Study Does Not Indicate Increased Dependence
According to the study, it is unclear whether or not legalization in key states had anything to do with the increased use of cannabis. There is no evidence to indicate any growing dependence or abuse of the ‘drug.’ It does suggest continued monitoring with this as a focus, but it is felt that even with larger numbers of individuals using marijuana in one form or another from smoking to ingesting edibles, there is no indication that dependence is an issue. Also, the study did not take teens or anyone under the age of 18 into consideration, nor did the study discuss the use of marijuana as it relates to severe psychiatric disorders and their treatments.
Various Levels of Exposure
The study was specifically aimed at the preponderance of new users as opposed to those who have over a longer period of time been active consumers of medical marijuana and related products such as CBD oil, and those who have a history of recreational marijuana use. The survey that The Lancet sought to analyze was actually conducted by the US National Survey on Drug Use and Health. By 2014 there was a reported growth in those who had used marijuana within the previous year that was up to 13.3% at the conclusion of the survey from 10.4% twelve years previously in 2002. Adults who were ‘first time’ users were at 7% in 2002 but by 2014 that number rose to 1.1% and daily use rose from 1.9% in 2002 to 3.5% in 2014.

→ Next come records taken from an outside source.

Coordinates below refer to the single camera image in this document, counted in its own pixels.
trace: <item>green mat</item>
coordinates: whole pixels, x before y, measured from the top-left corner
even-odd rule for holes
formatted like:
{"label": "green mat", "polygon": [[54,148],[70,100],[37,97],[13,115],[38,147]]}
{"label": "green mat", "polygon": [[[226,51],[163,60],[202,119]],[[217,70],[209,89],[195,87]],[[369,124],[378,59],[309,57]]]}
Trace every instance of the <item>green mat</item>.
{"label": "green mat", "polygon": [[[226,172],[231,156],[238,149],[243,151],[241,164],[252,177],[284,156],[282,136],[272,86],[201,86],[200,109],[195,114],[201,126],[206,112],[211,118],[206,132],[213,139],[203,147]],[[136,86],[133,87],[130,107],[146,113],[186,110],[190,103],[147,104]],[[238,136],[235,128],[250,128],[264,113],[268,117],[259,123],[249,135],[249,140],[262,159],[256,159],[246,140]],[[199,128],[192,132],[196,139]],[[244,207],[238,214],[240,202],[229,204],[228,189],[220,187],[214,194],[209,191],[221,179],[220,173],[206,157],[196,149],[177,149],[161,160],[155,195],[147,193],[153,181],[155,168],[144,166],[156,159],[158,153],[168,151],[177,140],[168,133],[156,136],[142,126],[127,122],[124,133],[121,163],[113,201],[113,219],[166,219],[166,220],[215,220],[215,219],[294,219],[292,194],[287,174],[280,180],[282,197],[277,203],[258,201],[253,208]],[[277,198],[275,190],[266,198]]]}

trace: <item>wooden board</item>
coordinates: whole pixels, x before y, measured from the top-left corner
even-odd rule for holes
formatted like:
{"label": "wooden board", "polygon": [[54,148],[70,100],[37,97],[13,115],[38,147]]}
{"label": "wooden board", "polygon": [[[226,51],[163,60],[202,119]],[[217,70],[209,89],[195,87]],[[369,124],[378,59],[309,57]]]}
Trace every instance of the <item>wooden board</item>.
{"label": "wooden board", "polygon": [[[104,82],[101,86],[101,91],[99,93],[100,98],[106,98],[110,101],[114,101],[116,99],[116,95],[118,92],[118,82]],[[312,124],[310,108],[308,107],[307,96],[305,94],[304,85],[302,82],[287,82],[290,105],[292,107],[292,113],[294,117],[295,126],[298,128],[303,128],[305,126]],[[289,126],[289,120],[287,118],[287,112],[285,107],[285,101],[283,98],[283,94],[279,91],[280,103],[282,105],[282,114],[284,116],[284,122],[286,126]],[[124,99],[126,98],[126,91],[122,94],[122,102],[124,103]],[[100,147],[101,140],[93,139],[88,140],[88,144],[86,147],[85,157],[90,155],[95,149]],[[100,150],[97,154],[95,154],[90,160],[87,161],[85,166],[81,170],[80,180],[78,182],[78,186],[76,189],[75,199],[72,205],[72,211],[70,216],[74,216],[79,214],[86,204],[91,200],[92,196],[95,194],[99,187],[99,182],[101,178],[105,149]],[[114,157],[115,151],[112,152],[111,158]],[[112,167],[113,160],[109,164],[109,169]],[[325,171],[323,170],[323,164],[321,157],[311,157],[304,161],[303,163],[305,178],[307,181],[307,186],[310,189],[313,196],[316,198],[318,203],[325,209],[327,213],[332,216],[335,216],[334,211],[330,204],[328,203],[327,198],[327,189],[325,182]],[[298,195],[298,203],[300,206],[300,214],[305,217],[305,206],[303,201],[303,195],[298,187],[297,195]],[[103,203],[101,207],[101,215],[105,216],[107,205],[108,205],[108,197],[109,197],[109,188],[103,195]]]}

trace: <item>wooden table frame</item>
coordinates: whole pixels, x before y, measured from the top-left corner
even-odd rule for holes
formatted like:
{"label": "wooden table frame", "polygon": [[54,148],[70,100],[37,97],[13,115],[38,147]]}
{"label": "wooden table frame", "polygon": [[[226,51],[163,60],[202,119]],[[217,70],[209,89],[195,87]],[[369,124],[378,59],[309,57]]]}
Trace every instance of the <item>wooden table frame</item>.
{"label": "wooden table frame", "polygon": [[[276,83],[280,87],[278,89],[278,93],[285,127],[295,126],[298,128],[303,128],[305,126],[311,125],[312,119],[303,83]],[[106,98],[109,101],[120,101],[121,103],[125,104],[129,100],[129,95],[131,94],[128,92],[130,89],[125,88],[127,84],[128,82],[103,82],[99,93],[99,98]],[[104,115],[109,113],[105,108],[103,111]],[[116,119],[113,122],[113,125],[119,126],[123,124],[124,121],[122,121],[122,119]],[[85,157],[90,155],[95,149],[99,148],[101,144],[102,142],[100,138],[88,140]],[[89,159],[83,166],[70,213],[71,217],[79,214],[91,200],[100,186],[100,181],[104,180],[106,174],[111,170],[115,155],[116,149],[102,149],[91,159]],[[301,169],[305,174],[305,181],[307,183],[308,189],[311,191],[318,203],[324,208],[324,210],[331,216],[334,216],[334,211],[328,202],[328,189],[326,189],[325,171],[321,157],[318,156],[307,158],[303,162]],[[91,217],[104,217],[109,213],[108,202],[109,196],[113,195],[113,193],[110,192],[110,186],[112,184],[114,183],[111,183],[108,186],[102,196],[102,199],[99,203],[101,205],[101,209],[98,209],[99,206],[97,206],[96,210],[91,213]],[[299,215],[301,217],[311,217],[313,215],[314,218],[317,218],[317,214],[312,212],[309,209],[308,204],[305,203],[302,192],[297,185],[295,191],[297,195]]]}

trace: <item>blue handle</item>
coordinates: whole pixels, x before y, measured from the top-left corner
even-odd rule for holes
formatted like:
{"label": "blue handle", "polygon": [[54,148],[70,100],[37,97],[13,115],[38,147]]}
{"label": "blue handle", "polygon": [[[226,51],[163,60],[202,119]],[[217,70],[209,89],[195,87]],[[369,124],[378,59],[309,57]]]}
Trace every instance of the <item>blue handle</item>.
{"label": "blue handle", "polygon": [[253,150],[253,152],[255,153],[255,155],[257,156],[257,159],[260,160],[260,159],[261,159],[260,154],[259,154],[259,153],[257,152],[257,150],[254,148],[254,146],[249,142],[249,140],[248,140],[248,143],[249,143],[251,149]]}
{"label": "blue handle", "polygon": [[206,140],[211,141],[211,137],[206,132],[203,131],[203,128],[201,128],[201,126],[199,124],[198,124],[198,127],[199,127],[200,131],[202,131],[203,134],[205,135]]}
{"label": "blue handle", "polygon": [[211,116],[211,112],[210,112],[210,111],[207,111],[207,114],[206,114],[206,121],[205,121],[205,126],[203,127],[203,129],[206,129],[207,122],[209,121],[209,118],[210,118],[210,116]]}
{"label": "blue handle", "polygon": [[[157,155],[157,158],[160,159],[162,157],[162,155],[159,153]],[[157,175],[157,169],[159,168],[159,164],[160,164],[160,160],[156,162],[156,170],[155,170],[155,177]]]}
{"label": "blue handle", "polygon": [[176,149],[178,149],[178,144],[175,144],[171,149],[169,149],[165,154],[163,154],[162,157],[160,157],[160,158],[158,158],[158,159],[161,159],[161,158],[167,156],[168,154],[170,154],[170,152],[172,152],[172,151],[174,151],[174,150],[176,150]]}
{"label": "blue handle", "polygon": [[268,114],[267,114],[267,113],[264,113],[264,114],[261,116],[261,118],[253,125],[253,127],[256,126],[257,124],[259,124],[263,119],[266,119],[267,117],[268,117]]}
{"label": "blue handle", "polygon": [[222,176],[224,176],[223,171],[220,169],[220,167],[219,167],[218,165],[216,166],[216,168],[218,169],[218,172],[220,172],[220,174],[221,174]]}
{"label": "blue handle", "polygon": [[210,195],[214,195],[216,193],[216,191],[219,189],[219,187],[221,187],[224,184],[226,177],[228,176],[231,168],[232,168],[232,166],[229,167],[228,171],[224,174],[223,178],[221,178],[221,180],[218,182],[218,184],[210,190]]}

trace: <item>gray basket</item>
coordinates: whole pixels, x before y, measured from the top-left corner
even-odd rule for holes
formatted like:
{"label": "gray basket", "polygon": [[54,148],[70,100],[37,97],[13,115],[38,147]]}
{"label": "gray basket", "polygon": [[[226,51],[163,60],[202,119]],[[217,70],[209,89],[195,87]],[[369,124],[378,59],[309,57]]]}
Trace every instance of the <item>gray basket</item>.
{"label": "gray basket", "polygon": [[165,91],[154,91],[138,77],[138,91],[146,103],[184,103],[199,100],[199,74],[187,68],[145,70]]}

No Perceived Risk Is Responsible for the Rise in Active Users
At the conclusion of the report, legalization seemed not to be a reason for the increasing number of those who use cannabis. What appears to be the underlying reason for growing use of marijuana is the fact that there is little perceived risk involved in a drug that is becoming more acceptable as an alternative form of medicine for such things as the treatment of cancer. However, the study does say that there are those who have become abusers or dependent on THC, even though that number is just at 1.5% – the least addictive of all psychoactive recreational drugs.
As more states are putting initiatives on the ballots to allow the medicinal or recreational use of marijuana, there will be a greater need for studies, but at the moment the only thing that shows a change is the increase in number of users. There is nothing to link dependence is at an increased risk but there is everything to suggest that active users are on the rise with no growing numbers accepting potential uses outside traditional medicine.